A inclusão de Alcobaça na Rede das Cidades de Aprendizagem da UNESCO (Organização das Nações Unidas para a Educação, a Ciência e a Cultura) “é um reconhecimento do trabalho que tem sido feito e uma grande honra”, disse hoje à agência Lusa o presidente da câmara, Paulo Inácio (PSD).

A admissão na rede foi assinada pela UNESCO no dia 28 de junho, na sequência de uma candidatura elaborada durante o primeiro trimestre deste ano, “tendo por base os projetos educativos desenvolvidos e a história do concelho nesta matéria”, disse o autarca.

Milton Dias, sociólogo que coordenou a elaboração da candidatura, disse à Lusa que a mesma “espelhou o ADN do concelho” onde, “em 1269, foi dada a primeira aula pública em Portugal”.

No que toca à educação e ensino, "Alcobaça esteve sempre ligada às grandes revoluções”, afirmou o mesmo responsável, lembrando que, em 1914, vários estabelecimentos do concelho aderiram ao método João de Deus.

Uma década depois, em 1926, a cidade destacou-se pela abertura da primeira escola agrícola feminina e, em 1964, pela abertura da primeira cooperativa de ensino, o Externato Cooperativo da Benedita, ainda hoje em funcionamento.

Em termos práticos, a candidatura foi sustentada nas medidas promovidas pela autarquia em todos os níveis de ensino formal e não formal, uma vez que o concelho conta, a par com um dos maiores agrupamentos de escolas do país (Agrupamento de Cister), com cinco universidades seniores e três centros qualifica.
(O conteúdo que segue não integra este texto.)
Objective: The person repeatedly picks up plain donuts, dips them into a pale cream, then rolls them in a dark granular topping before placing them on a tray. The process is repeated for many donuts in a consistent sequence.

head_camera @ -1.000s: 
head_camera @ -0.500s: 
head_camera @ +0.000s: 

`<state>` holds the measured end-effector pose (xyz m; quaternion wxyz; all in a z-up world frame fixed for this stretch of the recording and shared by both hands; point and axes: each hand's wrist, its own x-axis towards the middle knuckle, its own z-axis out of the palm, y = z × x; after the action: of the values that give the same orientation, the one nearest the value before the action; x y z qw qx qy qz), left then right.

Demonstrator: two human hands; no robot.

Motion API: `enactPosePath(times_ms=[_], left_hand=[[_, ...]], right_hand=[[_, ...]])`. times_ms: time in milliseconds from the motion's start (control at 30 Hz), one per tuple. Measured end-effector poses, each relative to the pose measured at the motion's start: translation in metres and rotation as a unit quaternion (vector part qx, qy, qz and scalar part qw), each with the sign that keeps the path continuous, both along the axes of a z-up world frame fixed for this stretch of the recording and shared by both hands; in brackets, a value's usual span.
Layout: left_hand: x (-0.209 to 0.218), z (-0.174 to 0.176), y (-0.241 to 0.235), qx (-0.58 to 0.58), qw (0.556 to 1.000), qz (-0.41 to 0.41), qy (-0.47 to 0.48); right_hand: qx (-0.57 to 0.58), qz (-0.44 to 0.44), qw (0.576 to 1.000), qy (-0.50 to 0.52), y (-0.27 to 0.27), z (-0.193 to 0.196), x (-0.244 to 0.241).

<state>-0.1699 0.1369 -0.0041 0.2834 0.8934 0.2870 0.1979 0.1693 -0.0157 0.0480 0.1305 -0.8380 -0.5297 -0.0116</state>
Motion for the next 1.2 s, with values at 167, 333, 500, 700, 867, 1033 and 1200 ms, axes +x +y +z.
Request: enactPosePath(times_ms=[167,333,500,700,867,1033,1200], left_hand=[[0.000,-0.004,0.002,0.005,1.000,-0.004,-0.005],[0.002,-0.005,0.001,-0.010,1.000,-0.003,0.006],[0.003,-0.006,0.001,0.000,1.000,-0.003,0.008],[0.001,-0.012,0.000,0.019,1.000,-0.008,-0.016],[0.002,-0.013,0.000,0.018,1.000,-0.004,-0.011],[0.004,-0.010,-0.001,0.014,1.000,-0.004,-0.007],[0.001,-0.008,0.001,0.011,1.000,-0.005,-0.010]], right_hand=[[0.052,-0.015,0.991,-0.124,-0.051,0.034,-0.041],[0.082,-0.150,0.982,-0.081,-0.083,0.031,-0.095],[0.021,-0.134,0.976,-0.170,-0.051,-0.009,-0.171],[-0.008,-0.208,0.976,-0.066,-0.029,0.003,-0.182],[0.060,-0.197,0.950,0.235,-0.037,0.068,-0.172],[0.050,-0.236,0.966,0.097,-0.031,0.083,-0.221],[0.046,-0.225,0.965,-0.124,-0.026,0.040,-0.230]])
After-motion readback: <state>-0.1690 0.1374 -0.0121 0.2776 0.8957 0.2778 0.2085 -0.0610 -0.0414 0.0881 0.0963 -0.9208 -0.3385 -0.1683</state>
A oferta de manuais gratuitos a todos os alunos até ao 6.º ano “dois anos antes de o Governo ter implementado essa medida”, e a disponibilização de “plataformas de apoio para exames” são alguns dos projetos em que Alcobaça considera ter-se destacado na área da educação.

A candidatura à UNESCO refletiu ainda a ligação da escola às artes e à cultura no território onde se realizam anualmente dois grandes festivais de música clássica e um de literatura e cinema.

“A política educativa é muito virada para dotar as pessoas de competências, não apenas de conhecimentos”, sublinhou Milton Dias, adiantando a intenção do setor de educação de, “após esta entrada na rede, intensificar ainda mais as ações”, promovendo ciclos de conferências, grupos de estudo solidários baseados no voluntariado e criação de uma plataforma para discussão de ideias e problemas que querem “fazer chegar ao Ministério da Educação para serem tidos em conta na elaboração dos currículos escolares”.

“Este reconhecimento da UNESCO cria-nos também uma responsabilidade acrescida de manter os elevados padrões que tentamos ter na educação e no ensino e, até, intensificar a ação do município nesse setor”, concluiu Paulo Inácio.

A Rede das Cidades de Aprendizagem da UNESCO, foi aprovada em 2013, na Declaração de Pequim sobre Aprendizagem ao Longo da Vida para todos: promover a inclusão, a prosperidade e a sustentabilidade.

A Rede integra, segundo a página da internet da UNESCO, “cidades mais capazes de responderem às necessidades de aprendizagem dos seus cidadãos de utilizar os recursos de uma cidade de forma mais eficaz e assim proporcionar oportunidades de aprendizagem aos seus cidadãos, de promover a igualdade, a justiça social, manter a coesão social e de criar uma prosperidade sustentável”.

Em Portugal, a Rede das Cidades de Aprendizagem da UNESCO conta atualmente com 11 membros: Alcobaça, Setúbal e Cantanhede (agora admitidas), Câmara de Lobos, Mação, Cascais, Anadia, Lagoa (Açores), Praia da Vitória, Gondomar e Pampilhosa da Serra.